There was no way you could have known that I would have let you invite me to fuck you. Because I didn’t know, not in those spare minutes, sitting together as we were on the basement couch, with our youngest child upstairs, far enough away that we could definitely have heard her steps on the staircase, all the early warning we would have needed to pull a blanket over our intertwined bodies.
But you knew I fear that vulnerability, the lack of locked doors, the threat of being discovered. You always know. And you respect. As you respected me then by merely holding me close and letting me talk. Instead of insistently pressing your needs upon me the way I pressed upon you mine.

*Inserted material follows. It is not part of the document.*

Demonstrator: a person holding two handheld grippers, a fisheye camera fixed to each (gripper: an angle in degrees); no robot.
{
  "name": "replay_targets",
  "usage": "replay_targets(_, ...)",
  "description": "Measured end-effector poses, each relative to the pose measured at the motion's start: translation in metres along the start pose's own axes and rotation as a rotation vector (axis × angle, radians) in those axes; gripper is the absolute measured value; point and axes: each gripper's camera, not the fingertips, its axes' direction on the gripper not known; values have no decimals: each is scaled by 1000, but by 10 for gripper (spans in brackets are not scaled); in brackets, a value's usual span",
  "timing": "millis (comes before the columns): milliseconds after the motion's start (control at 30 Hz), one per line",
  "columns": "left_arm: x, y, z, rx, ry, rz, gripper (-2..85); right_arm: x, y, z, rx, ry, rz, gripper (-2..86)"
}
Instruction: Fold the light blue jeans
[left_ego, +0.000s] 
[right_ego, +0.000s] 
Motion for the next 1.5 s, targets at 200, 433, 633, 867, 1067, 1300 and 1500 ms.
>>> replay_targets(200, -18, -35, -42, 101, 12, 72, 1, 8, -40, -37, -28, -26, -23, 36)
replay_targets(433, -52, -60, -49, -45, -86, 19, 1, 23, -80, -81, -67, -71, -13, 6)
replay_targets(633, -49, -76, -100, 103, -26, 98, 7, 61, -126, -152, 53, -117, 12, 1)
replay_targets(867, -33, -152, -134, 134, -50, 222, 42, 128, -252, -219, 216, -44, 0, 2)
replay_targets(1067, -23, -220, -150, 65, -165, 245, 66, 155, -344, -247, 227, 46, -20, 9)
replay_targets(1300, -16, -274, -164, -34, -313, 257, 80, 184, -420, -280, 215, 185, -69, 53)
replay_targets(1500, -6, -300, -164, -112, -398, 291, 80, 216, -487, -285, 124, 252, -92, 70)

I am sorry I didn’t sleep with you.
Had you invited me at least sixty things would have crossed my mind, reasons not to, ways we could maybe get caught, how I could miss my Uber, mess my hair, have to reapply my lipstick when we were through. All of those thoughts would have crossed my mind and the exclamation mark concluding all of them would be the one that haunts my aging body: What if I couldn’t? What if the climb up the ladder of orgasm, in this unexpected place, with all the risks attendant, what if I could only make it five or six rungs up the eight-rung ladder? Would you ever dare invite me for something like that again knowing that the shadow the failed climax cast would haunt each future spontaneous request?

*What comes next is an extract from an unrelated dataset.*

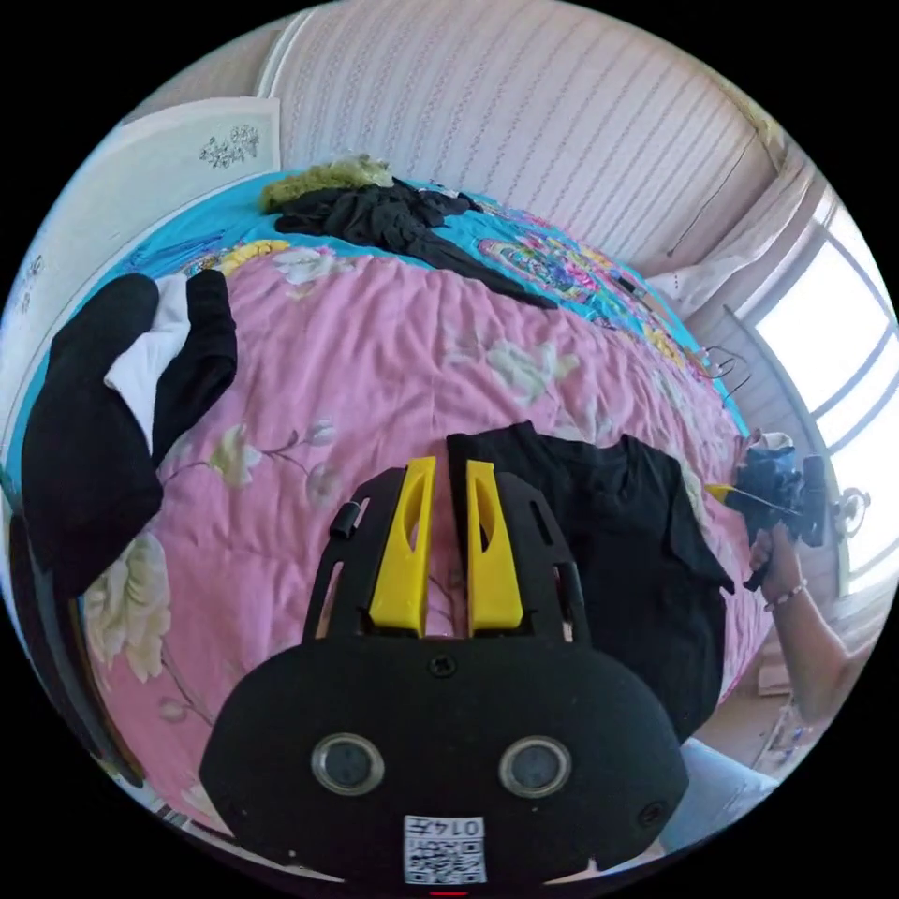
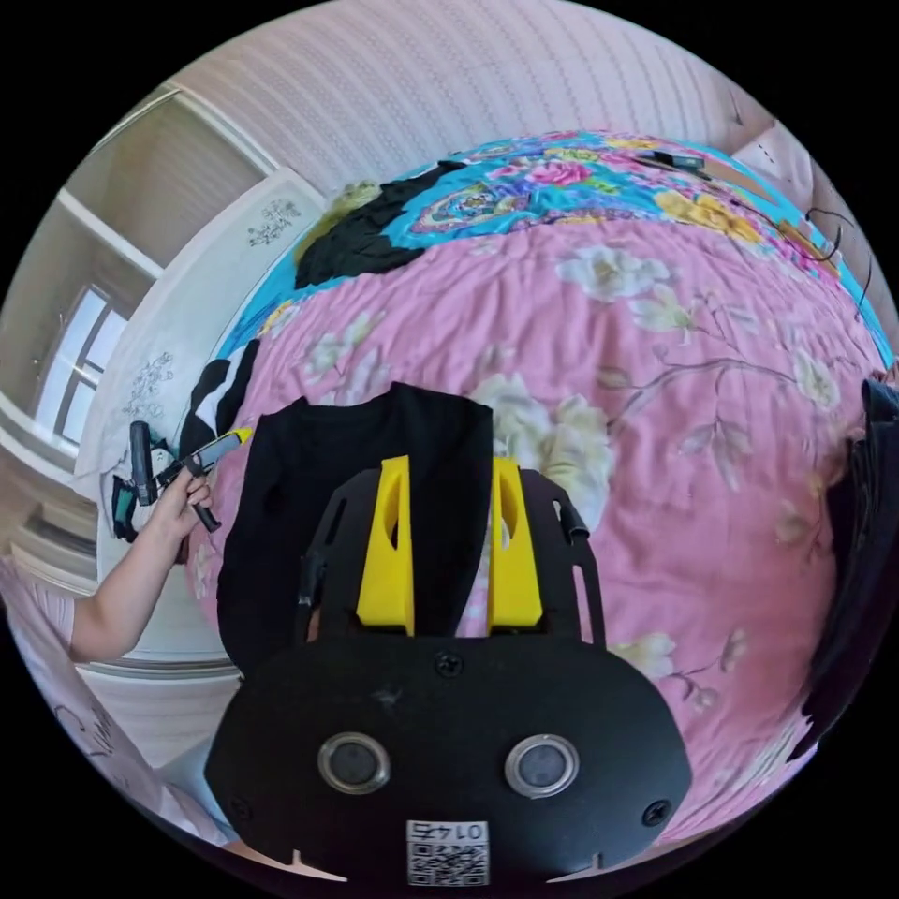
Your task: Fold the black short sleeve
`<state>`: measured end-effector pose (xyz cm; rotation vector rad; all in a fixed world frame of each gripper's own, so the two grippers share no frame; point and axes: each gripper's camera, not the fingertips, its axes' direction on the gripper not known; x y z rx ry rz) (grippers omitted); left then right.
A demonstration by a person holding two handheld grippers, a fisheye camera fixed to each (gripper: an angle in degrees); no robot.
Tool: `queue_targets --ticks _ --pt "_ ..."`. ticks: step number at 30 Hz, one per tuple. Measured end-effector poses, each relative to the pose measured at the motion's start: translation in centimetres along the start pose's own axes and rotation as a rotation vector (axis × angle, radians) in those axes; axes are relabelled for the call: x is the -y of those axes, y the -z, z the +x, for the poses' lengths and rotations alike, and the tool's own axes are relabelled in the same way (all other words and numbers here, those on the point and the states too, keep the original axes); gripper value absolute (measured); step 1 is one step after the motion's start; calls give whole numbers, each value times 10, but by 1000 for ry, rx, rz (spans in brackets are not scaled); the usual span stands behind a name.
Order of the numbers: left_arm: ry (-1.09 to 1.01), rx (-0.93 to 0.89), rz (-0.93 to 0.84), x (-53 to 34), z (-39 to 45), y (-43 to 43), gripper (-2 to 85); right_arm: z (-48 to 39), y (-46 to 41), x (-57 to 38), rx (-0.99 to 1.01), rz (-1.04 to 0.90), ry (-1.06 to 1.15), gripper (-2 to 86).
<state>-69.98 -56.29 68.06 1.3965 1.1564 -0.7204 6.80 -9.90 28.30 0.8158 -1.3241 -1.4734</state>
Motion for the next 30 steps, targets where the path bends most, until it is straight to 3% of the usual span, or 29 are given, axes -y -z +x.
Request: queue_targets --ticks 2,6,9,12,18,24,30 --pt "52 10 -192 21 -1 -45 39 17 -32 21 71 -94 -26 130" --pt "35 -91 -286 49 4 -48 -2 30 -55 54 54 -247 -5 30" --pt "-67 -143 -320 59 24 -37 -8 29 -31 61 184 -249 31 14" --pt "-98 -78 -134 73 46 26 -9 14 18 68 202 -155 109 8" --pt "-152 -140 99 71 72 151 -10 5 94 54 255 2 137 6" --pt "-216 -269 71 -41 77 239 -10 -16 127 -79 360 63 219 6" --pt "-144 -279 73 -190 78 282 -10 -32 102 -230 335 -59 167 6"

I am sorry I make it so you don’t often invite me to fuck you like that.
You had been gone for five days, I would be gone for another four. For nine days we would be apart without a chance for you to invert the process I was busily consummating. To climb up inside me, not figuratively as I do to you, but literally. To release your benevolent fluid, incubated in your darkest regions, marking me as yours. So that I could leave and you would know that I would return. As I have always done and will always do, but drawn as much by your animal possession of me as by my need to unburden myself of my many, many words.
Your seed, my words, gifts we swap in hurried exchange.

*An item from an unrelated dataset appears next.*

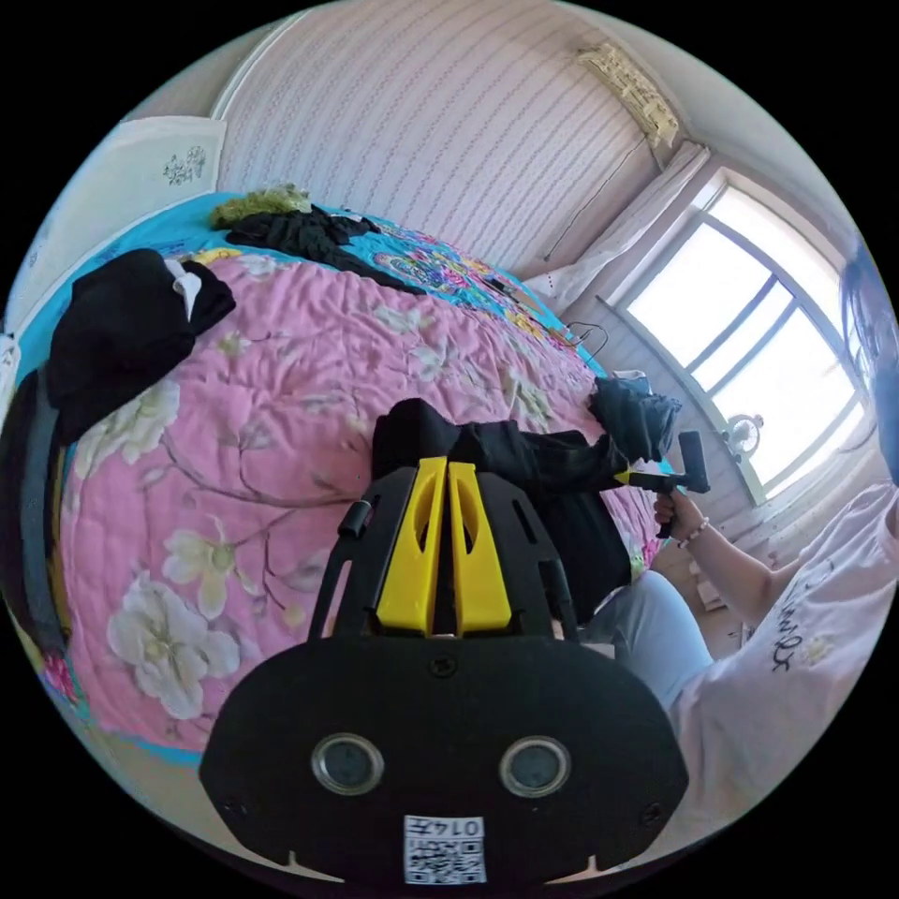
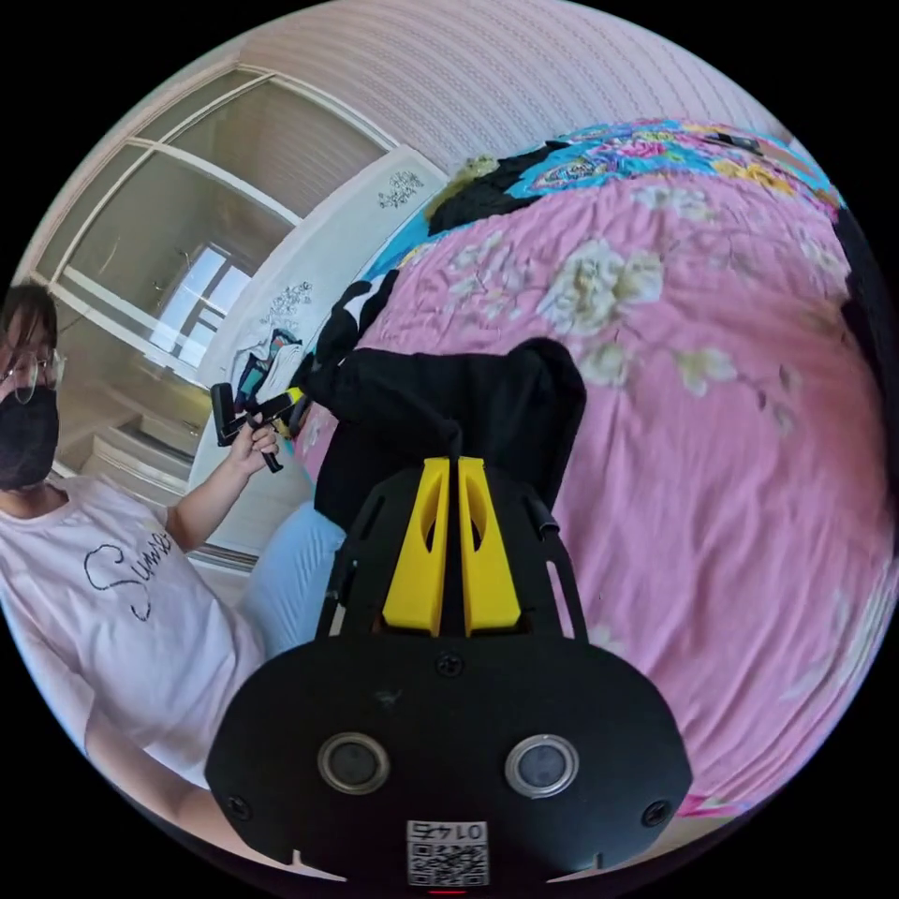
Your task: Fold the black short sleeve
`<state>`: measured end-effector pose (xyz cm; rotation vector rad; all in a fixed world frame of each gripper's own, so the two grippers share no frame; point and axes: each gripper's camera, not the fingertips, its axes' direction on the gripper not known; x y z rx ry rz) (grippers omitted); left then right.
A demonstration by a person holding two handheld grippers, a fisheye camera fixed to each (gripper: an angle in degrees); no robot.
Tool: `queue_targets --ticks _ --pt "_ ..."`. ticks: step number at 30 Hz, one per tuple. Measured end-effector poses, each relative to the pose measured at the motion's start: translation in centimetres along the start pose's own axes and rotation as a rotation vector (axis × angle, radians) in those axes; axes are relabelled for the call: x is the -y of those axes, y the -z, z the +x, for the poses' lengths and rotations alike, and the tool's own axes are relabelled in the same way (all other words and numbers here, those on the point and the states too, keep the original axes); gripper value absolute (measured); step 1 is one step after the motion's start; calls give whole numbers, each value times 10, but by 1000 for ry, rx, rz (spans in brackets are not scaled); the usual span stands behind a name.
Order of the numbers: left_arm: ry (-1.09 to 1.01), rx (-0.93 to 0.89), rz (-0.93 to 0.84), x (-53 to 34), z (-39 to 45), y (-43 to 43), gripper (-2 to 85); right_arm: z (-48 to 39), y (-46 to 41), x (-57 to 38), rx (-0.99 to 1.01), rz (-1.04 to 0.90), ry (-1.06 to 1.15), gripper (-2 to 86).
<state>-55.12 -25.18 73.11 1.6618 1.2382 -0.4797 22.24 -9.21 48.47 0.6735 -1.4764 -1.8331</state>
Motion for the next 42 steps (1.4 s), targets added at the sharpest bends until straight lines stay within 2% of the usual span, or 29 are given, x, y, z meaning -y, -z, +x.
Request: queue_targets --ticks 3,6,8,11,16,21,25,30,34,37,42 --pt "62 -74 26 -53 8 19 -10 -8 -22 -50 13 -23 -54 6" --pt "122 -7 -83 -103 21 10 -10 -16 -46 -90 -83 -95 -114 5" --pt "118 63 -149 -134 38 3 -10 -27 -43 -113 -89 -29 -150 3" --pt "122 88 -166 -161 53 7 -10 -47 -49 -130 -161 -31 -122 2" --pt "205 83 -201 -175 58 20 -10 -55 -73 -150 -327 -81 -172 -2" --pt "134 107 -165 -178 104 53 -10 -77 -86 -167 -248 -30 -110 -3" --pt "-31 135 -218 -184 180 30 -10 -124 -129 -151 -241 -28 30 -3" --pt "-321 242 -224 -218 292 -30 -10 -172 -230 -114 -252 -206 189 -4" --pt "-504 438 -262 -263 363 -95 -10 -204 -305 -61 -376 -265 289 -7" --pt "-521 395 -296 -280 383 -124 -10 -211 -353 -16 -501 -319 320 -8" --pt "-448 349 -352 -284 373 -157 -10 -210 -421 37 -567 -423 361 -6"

I am sorry I didn’t sleep with you.
As soon as I return home, I promise myself, I will seek you out. The now-version of me is confident I will lead you straight to our room, throw you to the bed, strip you of your clothes, and own your body, not a care in my mind to distract me from my urgent mission.
But the then-version of me will likely falter, wait too long before suggesting, worry that you’ve decided, considerately, preemptively, that you should let me get a good night’s sleep before you invite me. Or worse, that you’ll be right and I’ll acquiesce to your unspoken permission to let me take things on my timing, not yours. And we will genuinely sleep together, just sleep.
I am sorry in advance that I might only sleep with you.